Selective immune redirection in humans with ragweed allergy by injecting Amb a 1 linked to immunostimulatory DNA.
Nøgleord
Abstrakt
BACKGROUND
In animal models administration of immunostimulatory DNA sequences preferentially elicits T(H)1-dominated (type 1-dominated) immunity and can inhibit developing or ongoing T(H)2 (type 2) responses.
OBJECTIVE
Our objective was to investigate this phenomenon in humans.
METHODS
In a randomized, third party-blinded, placebo-controlled, proof-of-concept study conducted entirely in the winter in 19 adults with ragweed allergy, we administered 6 subcutaneous injections of purified Amb a 1 linked to the 22-base-long immunostimulatory phosphorothioate oligodeoxyribonucleotide 1018 (Amb a 1-immunostimulatory DNA sequence conjugate [AIC]). Before the course of AIC or placebo injections and 2 and 16 weeks afterward, we measured recall responses to ragweed, streptokinase, and PHA in short-term primary culture of fresh PBMCs after restimulation with antigen.
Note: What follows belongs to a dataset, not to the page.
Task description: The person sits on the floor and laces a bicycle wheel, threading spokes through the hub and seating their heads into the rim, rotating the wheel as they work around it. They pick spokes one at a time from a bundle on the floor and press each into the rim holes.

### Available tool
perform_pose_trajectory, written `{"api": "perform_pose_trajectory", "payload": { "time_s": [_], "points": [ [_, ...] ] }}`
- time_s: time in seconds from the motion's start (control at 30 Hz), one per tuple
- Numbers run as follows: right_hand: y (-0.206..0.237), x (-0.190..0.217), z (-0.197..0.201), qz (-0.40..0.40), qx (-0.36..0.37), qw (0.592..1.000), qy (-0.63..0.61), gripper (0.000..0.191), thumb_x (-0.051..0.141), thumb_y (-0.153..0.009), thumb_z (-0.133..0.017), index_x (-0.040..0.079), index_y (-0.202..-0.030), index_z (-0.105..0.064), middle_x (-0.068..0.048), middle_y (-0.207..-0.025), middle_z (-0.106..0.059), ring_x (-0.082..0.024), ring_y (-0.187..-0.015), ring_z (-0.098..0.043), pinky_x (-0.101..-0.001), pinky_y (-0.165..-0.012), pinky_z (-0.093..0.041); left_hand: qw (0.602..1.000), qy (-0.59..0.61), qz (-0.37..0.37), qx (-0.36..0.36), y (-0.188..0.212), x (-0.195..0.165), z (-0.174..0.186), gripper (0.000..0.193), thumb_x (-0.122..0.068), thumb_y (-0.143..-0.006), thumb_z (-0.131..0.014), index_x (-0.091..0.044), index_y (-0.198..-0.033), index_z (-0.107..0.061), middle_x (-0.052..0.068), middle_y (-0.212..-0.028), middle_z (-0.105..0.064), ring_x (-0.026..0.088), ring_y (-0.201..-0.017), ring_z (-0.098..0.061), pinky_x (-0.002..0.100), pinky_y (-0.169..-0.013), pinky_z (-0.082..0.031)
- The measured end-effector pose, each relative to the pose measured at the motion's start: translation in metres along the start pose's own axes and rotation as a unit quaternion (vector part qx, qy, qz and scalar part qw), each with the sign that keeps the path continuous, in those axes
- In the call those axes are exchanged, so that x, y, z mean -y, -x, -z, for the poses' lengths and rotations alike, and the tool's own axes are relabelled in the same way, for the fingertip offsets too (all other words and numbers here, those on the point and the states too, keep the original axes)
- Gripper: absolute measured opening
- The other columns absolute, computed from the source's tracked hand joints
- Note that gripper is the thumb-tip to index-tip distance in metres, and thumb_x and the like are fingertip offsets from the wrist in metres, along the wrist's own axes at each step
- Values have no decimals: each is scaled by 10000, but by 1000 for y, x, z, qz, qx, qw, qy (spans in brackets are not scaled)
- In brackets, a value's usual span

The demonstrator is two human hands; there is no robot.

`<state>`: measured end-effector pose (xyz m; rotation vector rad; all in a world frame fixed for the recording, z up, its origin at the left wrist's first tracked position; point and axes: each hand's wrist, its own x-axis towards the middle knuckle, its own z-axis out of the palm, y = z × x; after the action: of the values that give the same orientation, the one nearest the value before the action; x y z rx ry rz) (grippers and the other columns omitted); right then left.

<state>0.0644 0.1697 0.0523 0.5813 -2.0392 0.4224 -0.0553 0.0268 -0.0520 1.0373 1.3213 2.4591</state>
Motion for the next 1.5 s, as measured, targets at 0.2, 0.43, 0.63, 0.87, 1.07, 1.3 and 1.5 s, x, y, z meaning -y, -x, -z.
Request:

We quantified regulatory cytokine and chemokine responses characteristic of T(H)2 immunity (IL-5, IL-13, CCL17 [TARC], and CCL22 [MDC]), and T(H)1 immunity (IFN-gamma, CXCL9 [Mig], and CXCL10 [IP-10]), as well as IL-10, a cytokine sometimes linked to regulatory T-cell populations.
RESULTS
We demonstrated for the first time that human systemic in vivo ragweed-specific T(H)2 responses were selectively redirected toward T(H)1 responses, with significant increases in IFN-gamma, CXCL9, and CXCL10 and significant decreases in IL-5, CCL17, and CCL22 found at 2 and 16 weeks after the sixth injection. Cytokine and chemokine responses to the unrelated bacterial antigen streptokinase and the global capacity to mount immune responses on polyclonal activation with PHA did not change. No clinically significant systemic or local allergic reactions were associated with AIC or placebo injections.
CONCLUSIONS
AIC, injected in concentrations that were approximately 40-fold lower than those used in most murine studies published to date, led to a prolonged shift from T(H)2 immunity toward T(H)1 immunity and appeared to be safe. This novel approach has the potential for immune redirection in human immediate hypersensitivity diseases.